— Нет, не моя. Рядовой Фливорст посоветовал, но мне она не очень понравилась. Я решил, что вам она больше придётся по вкусу. Вы ведь знаете, что на «Элоизе» есть библиотека? — не удержался от шпильки Дерек.
Лайтнед, конечно же, знал о библиотеке. Она, как и столовая, и комната отдыха была обязательно предусмотрена на цеппелинах подобного типа. Ещё одна своего рода традиция, как наименование судна или варка отвратительного кофе. И укомплектовывали библиотеку стандартным набором книг: энциклопедией воздухоплавания Жосефа Простира в семи томах, классическими трудами по натуральной истории и учению о Небесном мире, а также беллетристикой из списка «одна тысяча самых популярных произведений всех времён». По неизвестным причинам, этот список обычно укорачивали до сотни самых скучных, длинных или настолько часто читаемых книг, что в библиотеку космоплаватели совались лишь в минуты крайней нужды, когда все остальные занятия становились невыносимы. Печатные фабрики почти ничего не имели от подобных заказов, и часто среди книг, для которых корабельная библиотека становилась первым и последним приютом, попадались явно бракованные. Лайтнед и сам несколько раз находил издания с опечатками, с потерянными, лишними и даже вовсе неразрезанными страницами. Но никаких «баек в пересказе» там точно водиться было не должно. Поэтому Фредрик не поверил:
— В библиотеке?
— Да. Капитан, вы что, не в курсе? — «отмер» Дерек. — Я думал, самой непредсказуемой частью полёта будет появление кита, но нет — это вы, сэр. Благотворительная кампания «книга для Небес»? Даже профессор в ней участвовал, так, господин Юсфен?
— Так точно, — закивал головой старик. — Не понимаю, как вы могли такое пропустить? Всё королевство собирало книги в течение нескольких месяцев. Я лично пожертвовал фолиант прошлого века по воздухоплавательной медицине. Он несколько наивен, но некоторые вещи вполне актуальны и сейчас.
— Мне как-то не до того было, — огрызнулся Лайтнед.
Всё так. Сначала он часами проводил на верфи, где шло строительство «Элоизы», а потом погрузился в изучение природы китов, ища хоть какое-то подспорье для предстоящего поиска неуловимых Хранителей. Что-что, а некому ненужный склад бумаги интересовал капитана в последнюю очередь. Похоже, он один верил в успех, а остальные, отправились в плавание исключительно от скуки, как Стиворт. Это стало весьма неприятным открытием для Фредрика, но он ограничился лишь тяжёлым вздохом и парой осуждающих взглядов в сторону сверкающей впереди туши.
Между тем сам кит, похоже, растерял весь свой пыл.
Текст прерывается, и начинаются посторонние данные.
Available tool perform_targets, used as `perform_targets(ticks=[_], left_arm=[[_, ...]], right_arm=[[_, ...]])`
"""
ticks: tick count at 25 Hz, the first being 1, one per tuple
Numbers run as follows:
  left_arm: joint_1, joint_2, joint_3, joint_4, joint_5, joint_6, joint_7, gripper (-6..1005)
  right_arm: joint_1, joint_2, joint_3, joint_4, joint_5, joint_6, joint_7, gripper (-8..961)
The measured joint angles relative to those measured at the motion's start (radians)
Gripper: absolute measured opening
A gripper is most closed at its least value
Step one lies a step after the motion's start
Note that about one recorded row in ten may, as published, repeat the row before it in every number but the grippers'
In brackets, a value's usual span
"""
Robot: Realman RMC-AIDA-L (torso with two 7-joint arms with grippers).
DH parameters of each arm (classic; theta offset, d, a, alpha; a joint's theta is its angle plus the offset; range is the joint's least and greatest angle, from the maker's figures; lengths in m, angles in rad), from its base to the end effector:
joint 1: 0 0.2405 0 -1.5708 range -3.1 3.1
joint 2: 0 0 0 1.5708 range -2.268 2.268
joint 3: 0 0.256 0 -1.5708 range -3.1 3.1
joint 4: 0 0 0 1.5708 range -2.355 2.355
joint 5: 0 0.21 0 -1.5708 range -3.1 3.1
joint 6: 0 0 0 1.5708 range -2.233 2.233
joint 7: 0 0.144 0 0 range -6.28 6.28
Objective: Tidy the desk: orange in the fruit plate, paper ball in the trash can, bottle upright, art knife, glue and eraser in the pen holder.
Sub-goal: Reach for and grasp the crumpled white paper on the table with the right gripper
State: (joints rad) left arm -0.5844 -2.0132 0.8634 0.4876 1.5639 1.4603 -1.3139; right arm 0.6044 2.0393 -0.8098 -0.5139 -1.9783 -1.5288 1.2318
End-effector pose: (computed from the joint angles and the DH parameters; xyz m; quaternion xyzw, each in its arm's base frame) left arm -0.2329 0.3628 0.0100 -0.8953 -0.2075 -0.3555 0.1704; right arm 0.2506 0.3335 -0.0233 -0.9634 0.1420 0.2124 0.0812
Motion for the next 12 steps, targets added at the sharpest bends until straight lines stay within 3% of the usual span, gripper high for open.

Расстояние между ним и «Элоизой» продолжало сокращаться, но хозяин небесного простора не торопился снова применять свой излюбленный приём. Хвост его стал двигаться всё медленнее, и Лайтнед заметил, что движения эти не так уж плавны, да и повороты корпуса кит совершает в несколько рывков: сначала голова уходит в сторону, вслед да ним выгибается средняя часть, а последним разворачивается плавник. «Как в механической игрушке», — подумалось Лайтнеду. И снова, который раз за сутки, он постарался вытрясти назойливое предположение из головы.
— Готовьте сеть, — раздалось в рубке.
— Есть капитан, — в голосе старпома звучало тот же азарт, какой ощущал сам Фредрик. Он оглаживал дерево штурвала как спусковой крючок взведённого пистолета. — Мы поймаем его, сэр, будьте покойны.
Но какой уж тут покой! Сотни веков, все тяжкие ночи и невыносимые дни одновременно сошлись в одну линию, словно холодные круглые камни, что зовутся планетами. Но Лайтнед торопился прочь от них со скоростью обезумевшего цеппелина. Рвался обратно, к яркой звезде, что пылала тёмно-синими буквами на пожелтевших листах письма: «Я жду тебя, мой драгоценный…» Все исчезло, он снова стоял на лугу с нелепым венком в руках, а она смеялась, пытаясь скрыть их общее смущение.
Это так просто: протянуть руку и сплести свои мозолистые пальцы с её нежными, похожими на ветки ивы. Они всегда недостаточно теплы, даже в самый жаркий зной, но очень умелы. Ему нравиться наблюдать за тем, как она срывает цветы, как ловко вплетает каждый из них, поправляя грубые стебельки. Когда-нибудь он подарит ей настоящую корону, когда-нибудь…
— Никогда, — чувствуя отчётливую горечь собственной слюны, прошептал Лайтнед. Разнотравье луга пожухло, а голубой купол над головой осел кессонным потолком. — Но тебе ведь она и не была нужна?